A Beauty Manifesto
The birth of Beauty is a declaration of a war.
Beauty is an ideal, a Form in the Platonic sense—the highest value. Even good and evil are expressions of beauty and ugliness. Whatever is beautiful is therefore good, both in concrete and abstract terms. Beauty has the power to transform anything into something noble, even death. Death is normally regarded as undesirable, but when it is enveloped in beauty, it can be transformed into the highest good—such as a heroic death: dying for an ideology, dying for an ideal, dying for those you love.
Beauty can transcend your spirit and the spirits of others. Beauty elevates the soul of both the one who beholds it and the one who embodies it, bringing spiritual richness from the individual level to the level of culture. In some cases, beauty can shatter boundaries—destroy reason, consciousness, and identity—carrying you into an irrational realm that connects the spirit to what cannot be understood. This process is called falling in love.

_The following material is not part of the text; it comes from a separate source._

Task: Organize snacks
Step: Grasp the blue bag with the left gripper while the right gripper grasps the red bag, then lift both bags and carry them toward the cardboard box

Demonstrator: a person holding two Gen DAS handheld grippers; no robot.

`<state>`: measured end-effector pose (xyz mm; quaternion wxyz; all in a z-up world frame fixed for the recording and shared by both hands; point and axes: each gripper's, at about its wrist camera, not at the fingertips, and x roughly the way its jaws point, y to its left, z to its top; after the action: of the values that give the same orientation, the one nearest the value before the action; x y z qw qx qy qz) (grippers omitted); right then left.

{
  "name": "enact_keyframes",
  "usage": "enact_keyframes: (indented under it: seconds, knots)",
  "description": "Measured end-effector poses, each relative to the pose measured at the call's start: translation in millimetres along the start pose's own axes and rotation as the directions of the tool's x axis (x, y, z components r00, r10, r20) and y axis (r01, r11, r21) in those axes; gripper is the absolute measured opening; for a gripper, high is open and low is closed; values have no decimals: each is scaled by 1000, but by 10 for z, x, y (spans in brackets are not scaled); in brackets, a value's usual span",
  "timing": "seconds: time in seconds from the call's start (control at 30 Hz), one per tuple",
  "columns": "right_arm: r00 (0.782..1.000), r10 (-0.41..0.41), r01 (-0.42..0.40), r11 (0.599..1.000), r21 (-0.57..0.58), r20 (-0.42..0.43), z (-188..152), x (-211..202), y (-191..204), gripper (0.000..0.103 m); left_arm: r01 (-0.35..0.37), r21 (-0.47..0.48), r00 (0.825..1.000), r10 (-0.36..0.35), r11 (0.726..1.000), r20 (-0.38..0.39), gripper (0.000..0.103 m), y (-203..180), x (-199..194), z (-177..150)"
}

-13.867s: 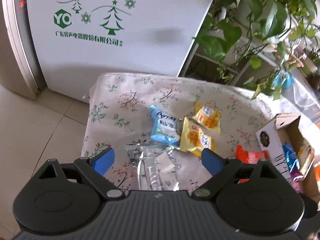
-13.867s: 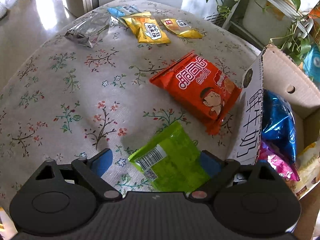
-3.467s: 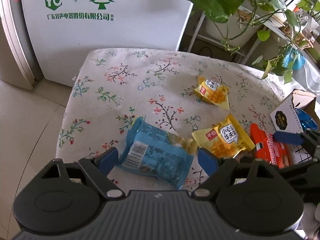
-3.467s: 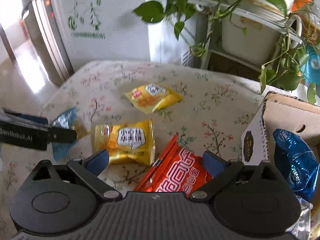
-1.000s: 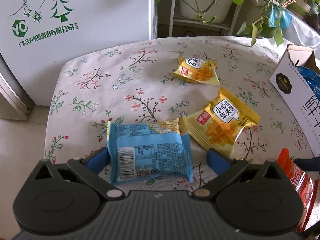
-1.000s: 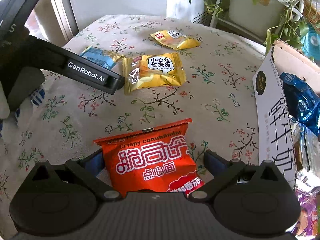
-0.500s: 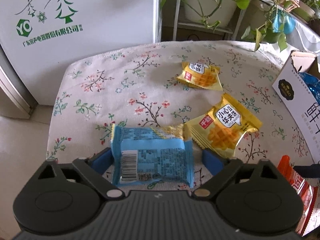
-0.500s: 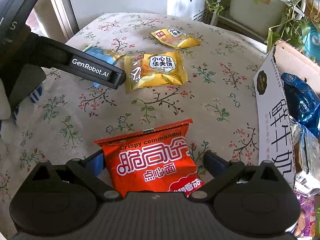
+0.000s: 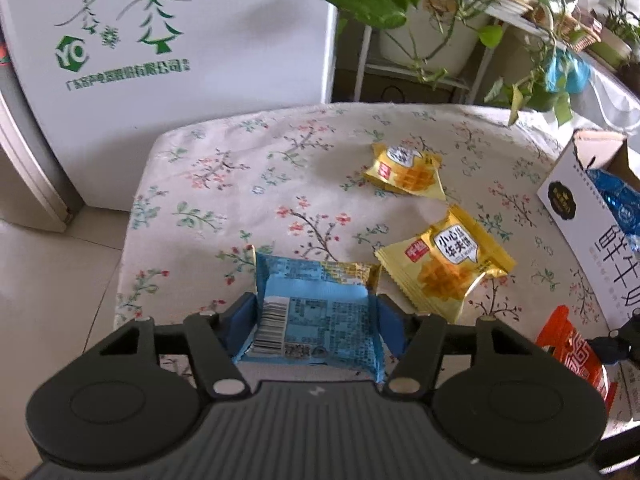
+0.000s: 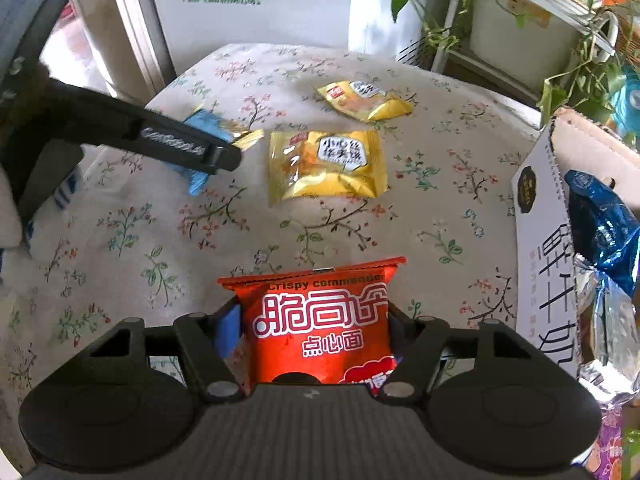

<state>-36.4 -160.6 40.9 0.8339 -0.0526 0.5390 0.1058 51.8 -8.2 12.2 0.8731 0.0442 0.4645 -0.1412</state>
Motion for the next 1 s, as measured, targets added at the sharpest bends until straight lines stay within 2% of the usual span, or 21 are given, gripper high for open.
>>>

Beauty always creates hierarchy. Beauty is anti-egalitarian. You cannot encounter beauty in a world without hierarchy. Beauty requires exclusivity: the drawing of boundaries, the exclusion of ugliness, in order to create beauty. Beauty is an ideal, and an ideal is always pure. Purity implies radicalism; therefore, beauty is always radical—it allows no compromise. A society that demands inclusivity cannot encounter beauty. Any society that calls for the destruction of hierarchy will encounter degeneration: culture will be destroyed, ethics will vanish, and collapse will inevitably follow, because beauty has been erased from society.
Beauty always wins. All we need is Beauty.